A Vim Clojure Toolchain

Alex R. Young
usevim
Published in
2 min readMar 25, 2015

For those of us who like Lisp, Emacs is naturally compelling. But I always gravitate back to Vim. Therefore, whenever I see a Clojure/Vim article I find it very interesting — how do people get that immediate REPL feel? How do you get parens balancing properly?!

Today I found My Clojure Toolchain: Vim by @venantius, and noticed the author also use Fireplace, which is the best Clojure REPL I know. The post goes into lots of detail about other Vim scripts that can help with Clojure development, from code traversal to linting.

Paredit.vim is another absolutely critical plugin to have for the Vim Clojure developer’s toolbox … Its true value lies in its support for what Emacs users refer to as “Slurpage” and “Barfage” — the ability to, with a keystroke or two, move existing arguments into or out of a given form.
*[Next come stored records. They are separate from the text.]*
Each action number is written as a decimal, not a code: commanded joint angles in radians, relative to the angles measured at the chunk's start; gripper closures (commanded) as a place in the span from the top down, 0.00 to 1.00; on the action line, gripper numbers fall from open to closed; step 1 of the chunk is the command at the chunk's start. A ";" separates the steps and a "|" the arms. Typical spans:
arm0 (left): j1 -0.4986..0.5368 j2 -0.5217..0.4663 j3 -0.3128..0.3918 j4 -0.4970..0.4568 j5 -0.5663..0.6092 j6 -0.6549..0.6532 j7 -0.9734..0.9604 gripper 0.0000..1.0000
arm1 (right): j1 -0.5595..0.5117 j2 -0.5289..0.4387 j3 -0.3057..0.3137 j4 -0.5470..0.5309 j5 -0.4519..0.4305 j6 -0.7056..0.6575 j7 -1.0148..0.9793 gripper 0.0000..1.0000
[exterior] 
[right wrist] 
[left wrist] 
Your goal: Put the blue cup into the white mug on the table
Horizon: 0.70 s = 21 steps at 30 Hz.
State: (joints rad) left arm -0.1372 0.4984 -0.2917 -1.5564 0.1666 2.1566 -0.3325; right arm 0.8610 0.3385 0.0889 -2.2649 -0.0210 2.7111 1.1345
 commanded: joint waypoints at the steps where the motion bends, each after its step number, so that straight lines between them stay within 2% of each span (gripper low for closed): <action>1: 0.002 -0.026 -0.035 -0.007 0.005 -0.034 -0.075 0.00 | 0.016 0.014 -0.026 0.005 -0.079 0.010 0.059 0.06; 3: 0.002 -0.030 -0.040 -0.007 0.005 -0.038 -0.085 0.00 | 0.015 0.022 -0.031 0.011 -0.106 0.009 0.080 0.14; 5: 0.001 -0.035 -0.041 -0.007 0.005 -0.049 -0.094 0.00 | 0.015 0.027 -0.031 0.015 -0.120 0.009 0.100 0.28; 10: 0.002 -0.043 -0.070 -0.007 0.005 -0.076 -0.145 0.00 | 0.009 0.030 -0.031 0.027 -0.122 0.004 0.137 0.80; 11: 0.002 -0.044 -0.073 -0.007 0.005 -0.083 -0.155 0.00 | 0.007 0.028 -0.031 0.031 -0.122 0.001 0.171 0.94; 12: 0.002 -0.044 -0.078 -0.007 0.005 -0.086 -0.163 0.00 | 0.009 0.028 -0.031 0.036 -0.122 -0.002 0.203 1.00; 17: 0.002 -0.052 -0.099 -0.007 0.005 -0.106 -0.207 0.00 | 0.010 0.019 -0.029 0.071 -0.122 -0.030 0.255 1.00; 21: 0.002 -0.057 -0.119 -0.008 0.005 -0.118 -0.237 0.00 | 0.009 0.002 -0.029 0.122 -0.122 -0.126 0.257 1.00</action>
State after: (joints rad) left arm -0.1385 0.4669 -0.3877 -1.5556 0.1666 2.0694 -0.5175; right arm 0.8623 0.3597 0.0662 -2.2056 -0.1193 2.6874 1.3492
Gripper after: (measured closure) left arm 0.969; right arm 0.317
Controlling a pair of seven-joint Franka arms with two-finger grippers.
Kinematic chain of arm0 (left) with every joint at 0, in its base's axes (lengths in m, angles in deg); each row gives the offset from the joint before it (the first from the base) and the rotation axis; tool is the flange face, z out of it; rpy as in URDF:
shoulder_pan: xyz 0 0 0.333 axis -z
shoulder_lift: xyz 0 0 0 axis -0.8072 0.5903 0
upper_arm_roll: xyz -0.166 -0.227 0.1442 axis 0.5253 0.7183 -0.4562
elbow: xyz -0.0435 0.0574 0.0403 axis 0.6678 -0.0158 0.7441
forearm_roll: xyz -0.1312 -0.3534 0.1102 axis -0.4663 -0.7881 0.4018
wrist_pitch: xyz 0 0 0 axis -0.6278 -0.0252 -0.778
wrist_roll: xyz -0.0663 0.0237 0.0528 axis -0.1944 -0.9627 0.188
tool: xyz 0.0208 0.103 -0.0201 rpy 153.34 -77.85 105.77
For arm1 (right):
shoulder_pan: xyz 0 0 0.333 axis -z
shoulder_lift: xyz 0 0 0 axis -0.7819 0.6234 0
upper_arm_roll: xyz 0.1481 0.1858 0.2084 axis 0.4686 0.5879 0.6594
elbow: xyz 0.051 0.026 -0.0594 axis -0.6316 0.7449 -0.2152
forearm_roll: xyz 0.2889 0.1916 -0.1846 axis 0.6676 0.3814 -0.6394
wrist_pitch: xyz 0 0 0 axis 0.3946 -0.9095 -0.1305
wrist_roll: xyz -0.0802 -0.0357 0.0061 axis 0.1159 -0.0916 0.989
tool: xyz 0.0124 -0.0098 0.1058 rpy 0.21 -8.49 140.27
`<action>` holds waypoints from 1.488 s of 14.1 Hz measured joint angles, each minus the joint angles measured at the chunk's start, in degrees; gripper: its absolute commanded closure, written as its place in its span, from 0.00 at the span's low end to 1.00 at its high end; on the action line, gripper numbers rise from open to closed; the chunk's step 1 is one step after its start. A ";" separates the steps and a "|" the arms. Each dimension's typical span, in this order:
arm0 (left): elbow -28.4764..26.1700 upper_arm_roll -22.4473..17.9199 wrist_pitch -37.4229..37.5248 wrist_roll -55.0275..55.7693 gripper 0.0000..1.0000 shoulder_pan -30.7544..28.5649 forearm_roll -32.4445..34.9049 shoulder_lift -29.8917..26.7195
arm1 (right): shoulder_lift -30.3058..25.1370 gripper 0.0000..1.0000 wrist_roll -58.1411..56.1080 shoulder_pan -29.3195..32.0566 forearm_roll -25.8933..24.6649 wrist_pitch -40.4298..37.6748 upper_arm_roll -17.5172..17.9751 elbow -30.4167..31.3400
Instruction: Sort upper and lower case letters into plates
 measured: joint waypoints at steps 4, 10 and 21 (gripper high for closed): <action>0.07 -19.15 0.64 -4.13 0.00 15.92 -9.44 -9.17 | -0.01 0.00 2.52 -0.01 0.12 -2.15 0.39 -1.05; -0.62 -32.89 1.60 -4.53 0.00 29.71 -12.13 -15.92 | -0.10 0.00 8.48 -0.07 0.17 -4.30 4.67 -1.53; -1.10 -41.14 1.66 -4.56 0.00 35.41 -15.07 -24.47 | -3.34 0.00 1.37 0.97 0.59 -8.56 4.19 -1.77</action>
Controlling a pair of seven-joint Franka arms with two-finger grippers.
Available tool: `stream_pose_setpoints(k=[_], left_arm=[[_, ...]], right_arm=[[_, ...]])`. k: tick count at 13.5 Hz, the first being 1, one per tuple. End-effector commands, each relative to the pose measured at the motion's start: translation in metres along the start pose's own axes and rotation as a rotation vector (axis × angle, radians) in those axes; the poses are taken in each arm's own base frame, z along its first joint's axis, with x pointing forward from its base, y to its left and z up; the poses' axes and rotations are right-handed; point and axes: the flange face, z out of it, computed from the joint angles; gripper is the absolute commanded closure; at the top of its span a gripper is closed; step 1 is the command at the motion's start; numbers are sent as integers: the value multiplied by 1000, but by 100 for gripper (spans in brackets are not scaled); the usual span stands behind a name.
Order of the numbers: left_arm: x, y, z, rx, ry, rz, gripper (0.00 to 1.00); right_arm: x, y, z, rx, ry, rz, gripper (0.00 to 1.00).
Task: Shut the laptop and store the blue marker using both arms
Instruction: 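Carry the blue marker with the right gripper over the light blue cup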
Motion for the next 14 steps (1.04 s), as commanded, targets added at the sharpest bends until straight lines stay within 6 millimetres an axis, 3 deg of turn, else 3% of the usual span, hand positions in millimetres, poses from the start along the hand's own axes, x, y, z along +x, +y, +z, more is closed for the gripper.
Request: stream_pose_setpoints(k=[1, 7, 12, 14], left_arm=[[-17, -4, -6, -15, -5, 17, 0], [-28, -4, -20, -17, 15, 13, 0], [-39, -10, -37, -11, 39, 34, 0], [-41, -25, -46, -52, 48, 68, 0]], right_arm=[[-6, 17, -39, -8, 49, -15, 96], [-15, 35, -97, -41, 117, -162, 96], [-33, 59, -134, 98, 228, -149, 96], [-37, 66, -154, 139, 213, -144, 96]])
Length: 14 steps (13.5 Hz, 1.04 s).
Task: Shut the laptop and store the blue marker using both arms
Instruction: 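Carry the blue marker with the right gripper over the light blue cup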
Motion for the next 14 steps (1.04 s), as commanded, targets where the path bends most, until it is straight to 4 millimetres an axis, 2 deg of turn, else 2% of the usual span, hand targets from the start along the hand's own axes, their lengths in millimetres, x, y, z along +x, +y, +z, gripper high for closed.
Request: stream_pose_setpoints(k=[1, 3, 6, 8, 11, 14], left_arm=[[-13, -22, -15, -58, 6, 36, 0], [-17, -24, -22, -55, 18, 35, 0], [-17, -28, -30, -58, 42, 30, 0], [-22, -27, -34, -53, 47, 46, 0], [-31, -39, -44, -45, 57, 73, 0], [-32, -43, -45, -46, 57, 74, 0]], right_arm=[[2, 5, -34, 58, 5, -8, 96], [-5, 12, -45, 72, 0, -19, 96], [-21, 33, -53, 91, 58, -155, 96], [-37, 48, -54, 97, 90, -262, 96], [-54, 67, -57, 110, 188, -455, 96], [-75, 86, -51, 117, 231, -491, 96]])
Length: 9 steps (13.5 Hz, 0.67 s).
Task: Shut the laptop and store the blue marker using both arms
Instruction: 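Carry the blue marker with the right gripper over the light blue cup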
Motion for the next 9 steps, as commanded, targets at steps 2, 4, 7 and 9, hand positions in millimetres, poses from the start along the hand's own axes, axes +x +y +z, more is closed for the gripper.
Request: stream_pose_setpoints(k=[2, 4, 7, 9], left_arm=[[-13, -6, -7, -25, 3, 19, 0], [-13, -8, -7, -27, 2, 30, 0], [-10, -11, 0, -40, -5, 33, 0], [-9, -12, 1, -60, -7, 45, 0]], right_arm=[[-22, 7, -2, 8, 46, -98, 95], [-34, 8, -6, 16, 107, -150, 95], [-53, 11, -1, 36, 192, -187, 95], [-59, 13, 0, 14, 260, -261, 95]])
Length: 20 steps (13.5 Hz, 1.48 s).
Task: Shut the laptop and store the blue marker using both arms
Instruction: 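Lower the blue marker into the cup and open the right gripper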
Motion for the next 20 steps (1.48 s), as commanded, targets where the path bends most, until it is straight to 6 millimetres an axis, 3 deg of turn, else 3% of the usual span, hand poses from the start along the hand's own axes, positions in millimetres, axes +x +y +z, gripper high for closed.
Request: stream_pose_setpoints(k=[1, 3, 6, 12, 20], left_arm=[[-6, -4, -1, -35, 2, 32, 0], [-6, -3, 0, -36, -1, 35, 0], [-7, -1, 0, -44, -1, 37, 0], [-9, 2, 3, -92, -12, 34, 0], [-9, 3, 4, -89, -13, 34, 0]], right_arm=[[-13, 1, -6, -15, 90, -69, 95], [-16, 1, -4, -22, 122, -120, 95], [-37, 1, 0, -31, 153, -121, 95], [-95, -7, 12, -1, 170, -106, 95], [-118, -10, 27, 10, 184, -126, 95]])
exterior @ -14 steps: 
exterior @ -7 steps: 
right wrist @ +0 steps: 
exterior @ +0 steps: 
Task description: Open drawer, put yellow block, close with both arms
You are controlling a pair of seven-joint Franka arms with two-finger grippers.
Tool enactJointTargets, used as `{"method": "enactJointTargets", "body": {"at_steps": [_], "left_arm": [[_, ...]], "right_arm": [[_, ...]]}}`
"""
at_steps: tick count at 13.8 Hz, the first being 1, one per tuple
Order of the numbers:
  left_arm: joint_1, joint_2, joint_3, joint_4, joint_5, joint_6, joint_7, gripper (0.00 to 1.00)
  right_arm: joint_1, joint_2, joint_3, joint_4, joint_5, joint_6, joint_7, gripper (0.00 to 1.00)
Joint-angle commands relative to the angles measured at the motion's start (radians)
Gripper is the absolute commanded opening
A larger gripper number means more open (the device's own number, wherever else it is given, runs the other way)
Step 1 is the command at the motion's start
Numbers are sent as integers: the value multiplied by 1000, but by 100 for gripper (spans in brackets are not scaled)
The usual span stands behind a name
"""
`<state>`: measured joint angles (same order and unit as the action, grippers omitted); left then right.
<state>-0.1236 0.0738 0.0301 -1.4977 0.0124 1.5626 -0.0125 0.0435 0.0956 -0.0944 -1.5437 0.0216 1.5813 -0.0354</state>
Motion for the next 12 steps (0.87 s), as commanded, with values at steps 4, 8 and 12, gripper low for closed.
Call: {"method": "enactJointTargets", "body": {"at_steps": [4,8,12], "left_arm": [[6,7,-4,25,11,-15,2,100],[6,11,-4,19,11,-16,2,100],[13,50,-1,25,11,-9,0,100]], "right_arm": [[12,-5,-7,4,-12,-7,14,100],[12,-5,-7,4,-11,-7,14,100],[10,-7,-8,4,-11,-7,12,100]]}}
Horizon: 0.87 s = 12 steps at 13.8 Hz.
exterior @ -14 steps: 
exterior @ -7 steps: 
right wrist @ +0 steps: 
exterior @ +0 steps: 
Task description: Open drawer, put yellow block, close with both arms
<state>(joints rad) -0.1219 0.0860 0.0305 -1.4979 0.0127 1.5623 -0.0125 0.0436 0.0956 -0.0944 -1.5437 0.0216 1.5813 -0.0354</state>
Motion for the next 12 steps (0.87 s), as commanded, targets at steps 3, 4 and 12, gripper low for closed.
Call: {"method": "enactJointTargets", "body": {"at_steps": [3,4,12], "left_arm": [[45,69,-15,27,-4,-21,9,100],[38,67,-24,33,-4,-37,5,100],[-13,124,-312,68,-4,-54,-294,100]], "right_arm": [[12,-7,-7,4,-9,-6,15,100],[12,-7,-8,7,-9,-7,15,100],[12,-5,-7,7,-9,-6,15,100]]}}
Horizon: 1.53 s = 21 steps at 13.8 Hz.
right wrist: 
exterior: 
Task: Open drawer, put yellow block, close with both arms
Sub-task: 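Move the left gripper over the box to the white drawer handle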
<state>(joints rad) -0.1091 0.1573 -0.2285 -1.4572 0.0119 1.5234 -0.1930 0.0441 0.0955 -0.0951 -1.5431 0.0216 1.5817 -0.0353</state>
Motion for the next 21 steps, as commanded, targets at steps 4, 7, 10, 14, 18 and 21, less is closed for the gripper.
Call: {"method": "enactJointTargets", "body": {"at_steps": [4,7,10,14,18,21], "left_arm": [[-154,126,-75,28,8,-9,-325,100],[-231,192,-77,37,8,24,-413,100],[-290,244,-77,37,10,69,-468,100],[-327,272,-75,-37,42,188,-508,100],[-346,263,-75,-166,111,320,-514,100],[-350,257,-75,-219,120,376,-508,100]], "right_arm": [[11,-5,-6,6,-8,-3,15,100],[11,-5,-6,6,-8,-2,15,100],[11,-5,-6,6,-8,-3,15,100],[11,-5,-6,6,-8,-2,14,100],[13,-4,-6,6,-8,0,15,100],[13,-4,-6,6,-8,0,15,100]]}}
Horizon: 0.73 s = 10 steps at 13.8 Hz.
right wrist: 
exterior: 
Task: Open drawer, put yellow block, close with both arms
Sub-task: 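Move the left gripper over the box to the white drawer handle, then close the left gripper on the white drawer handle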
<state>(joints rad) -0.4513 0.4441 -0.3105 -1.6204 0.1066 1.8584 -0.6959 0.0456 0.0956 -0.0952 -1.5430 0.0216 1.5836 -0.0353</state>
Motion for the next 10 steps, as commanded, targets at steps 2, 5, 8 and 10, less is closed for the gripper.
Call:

He goes on to explain that Paredit actually places parenthesis based on Lisp syntax instead of a naive word matching approach.

The article’s concluding remarks mention why the author actually uses Vim:

One of the things I like about Vim is that it doesn’t attempt to constrain me. If I want a new feature, I can add it — in a pretty wide range of languages — and I can rely on the editor’s rich plugin ecosystem to provide painless ways to bind that functionality into the program.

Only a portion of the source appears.